─── SUPPLIED ENTRIES ───

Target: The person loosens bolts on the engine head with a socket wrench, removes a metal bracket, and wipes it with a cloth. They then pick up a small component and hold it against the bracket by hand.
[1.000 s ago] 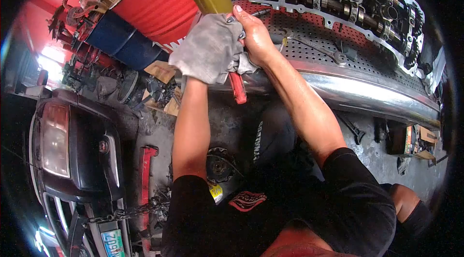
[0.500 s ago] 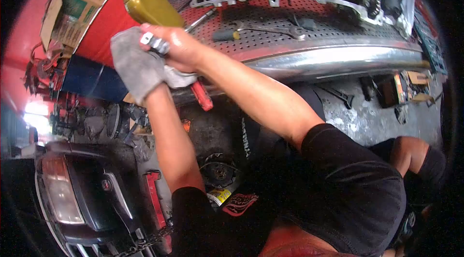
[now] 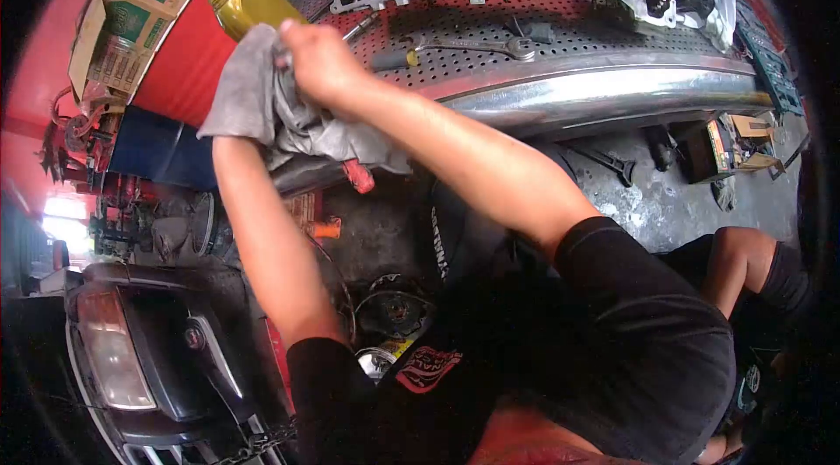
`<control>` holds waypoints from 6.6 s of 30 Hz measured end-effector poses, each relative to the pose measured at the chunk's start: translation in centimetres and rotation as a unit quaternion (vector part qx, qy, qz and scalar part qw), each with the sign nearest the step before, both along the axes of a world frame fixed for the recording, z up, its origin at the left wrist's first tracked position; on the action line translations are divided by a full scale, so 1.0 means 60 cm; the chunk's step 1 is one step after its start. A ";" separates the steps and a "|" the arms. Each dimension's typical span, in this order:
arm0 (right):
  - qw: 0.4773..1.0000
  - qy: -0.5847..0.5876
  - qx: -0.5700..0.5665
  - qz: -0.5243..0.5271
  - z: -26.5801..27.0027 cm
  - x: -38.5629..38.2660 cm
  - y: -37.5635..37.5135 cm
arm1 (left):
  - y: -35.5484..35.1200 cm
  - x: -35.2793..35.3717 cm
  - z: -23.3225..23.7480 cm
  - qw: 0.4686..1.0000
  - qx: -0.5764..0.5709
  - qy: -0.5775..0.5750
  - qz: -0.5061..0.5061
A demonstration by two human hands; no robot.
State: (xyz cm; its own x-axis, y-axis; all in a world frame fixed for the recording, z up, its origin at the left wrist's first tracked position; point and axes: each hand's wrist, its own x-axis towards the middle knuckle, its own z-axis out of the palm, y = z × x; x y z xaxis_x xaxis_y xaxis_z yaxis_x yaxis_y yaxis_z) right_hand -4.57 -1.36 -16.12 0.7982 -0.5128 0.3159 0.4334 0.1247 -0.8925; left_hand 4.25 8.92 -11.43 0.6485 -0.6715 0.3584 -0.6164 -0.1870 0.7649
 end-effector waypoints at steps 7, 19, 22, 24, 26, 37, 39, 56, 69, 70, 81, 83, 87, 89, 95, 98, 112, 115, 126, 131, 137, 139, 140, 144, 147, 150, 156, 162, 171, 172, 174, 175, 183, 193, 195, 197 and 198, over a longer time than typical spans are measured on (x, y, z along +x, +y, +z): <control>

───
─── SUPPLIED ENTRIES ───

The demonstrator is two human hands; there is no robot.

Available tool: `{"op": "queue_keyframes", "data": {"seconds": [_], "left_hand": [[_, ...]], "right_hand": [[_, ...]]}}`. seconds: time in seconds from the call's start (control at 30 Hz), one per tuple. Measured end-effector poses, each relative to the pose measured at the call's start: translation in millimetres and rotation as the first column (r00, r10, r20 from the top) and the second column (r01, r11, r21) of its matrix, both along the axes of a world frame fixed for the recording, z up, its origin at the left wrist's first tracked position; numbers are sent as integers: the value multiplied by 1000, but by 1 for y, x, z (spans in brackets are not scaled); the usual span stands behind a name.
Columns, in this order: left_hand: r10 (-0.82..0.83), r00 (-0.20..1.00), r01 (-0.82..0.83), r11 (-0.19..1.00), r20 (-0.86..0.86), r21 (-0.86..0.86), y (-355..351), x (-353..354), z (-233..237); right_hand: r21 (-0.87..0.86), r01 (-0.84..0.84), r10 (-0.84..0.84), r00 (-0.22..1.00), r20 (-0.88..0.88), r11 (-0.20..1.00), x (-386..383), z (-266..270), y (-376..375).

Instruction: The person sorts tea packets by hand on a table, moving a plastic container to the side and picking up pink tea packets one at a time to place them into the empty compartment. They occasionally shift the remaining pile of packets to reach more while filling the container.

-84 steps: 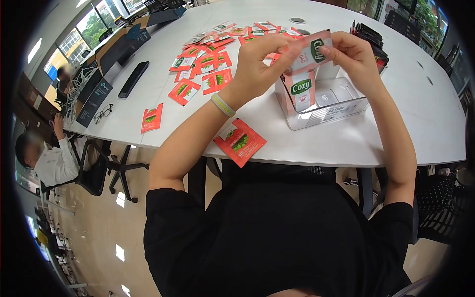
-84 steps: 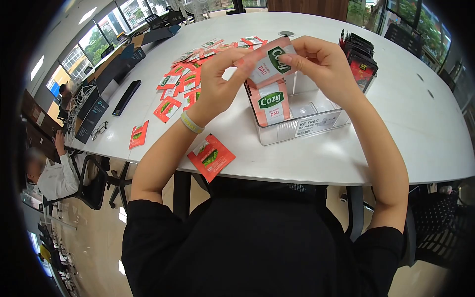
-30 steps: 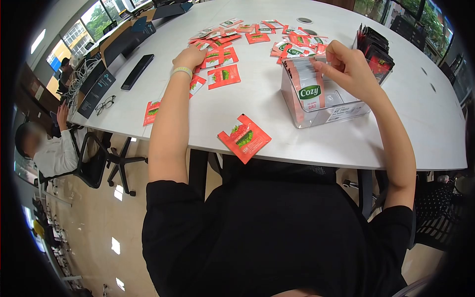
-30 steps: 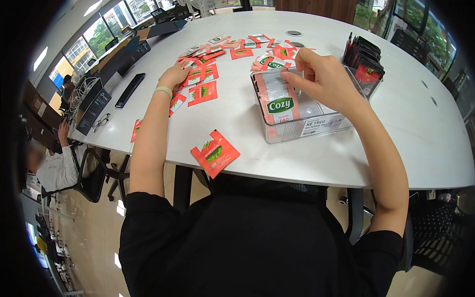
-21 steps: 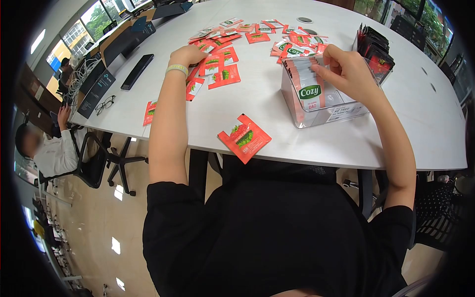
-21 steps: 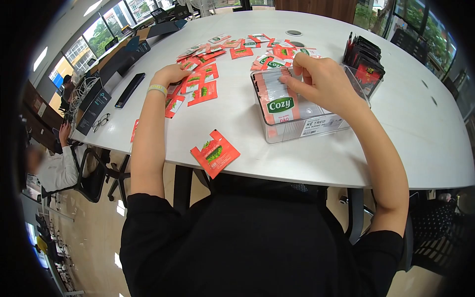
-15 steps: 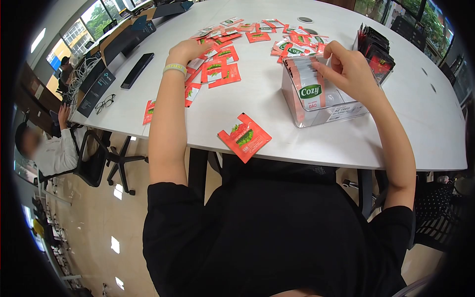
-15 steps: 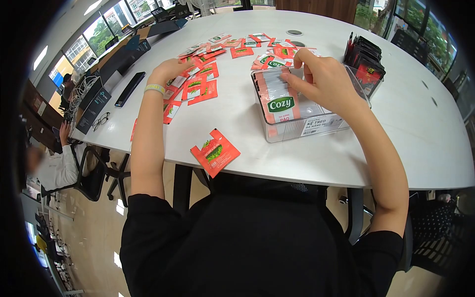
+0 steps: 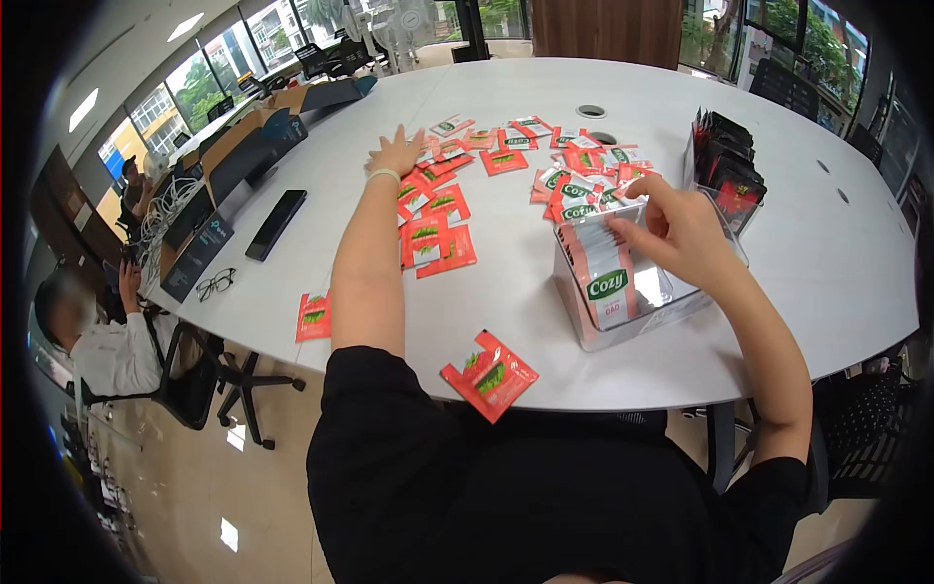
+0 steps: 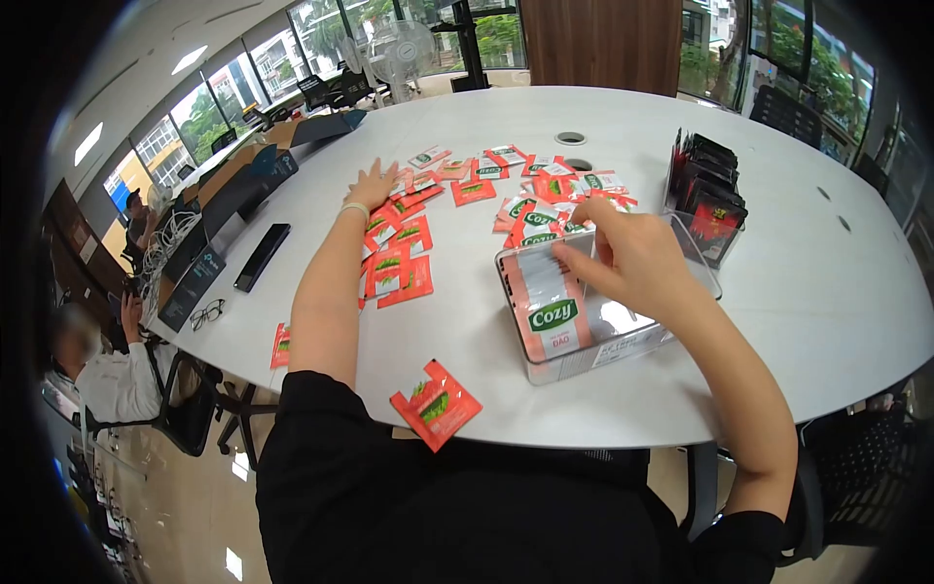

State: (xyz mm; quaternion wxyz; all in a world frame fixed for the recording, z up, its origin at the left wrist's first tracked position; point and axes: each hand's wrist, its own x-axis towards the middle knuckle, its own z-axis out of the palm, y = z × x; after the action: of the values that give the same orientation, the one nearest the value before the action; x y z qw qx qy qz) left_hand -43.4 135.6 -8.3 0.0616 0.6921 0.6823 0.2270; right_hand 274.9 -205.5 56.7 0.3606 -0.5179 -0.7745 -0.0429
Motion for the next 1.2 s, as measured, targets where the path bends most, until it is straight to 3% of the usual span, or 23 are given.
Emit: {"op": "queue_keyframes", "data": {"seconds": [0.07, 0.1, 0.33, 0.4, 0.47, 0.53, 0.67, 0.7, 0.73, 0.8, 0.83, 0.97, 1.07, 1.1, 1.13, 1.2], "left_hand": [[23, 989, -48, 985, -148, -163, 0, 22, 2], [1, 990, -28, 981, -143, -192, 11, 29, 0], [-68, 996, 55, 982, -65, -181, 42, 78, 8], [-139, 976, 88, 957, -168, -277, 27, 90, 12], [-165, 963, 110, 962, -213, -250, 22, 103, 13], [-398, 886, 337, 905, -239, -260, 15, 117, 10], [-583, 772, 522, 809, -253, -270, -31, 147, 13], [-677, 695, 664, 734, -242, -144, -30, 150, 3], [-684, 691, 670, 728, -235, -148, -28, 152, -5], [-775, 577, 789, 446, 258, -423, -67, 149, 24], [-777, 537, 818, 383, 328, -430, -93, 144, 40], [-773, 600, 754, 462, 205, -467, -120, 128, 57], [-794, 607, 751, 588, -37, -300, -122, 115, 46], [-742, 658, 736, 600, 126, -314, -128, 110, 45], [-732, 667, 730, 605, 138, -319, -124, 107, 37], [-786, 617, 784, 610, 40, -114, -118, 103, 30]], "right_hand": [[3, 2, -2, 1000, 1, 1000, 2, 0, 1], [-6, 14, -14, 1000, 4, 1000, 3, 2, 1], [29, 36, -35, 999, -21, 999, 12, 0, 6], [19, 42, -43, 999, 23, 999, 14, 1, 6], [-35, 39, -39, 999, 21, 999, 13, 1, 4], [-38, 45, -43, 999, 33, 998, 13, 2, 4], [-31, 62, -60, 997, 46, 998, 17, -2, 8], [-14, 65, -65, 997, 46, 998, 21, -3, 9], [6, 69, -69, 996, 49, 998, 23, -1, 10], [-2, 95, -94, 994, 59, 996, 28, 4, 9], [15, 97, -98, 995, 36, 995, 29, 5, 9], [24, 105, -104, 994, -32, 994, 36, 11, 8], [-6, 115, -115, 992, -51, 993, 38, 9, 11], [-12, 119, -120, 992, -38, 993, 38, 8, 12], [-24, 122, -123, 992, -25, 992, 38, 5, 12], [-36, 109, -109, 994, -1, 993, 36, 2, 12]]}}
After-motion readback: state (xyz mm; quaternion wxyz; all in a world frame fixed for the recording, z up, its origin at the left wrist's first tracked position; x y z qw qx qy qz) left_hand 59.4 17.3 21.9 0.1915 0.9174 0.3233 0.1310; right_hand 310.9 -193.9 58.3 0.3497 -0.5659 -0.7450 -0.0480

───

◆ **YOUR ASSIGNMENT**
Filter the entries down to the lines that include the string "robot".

◆ **RESPONSE TO THIS EXERCISE**
A demonstration by two human hands; no robot.
The demonstrator is two human hands; there is no robot.

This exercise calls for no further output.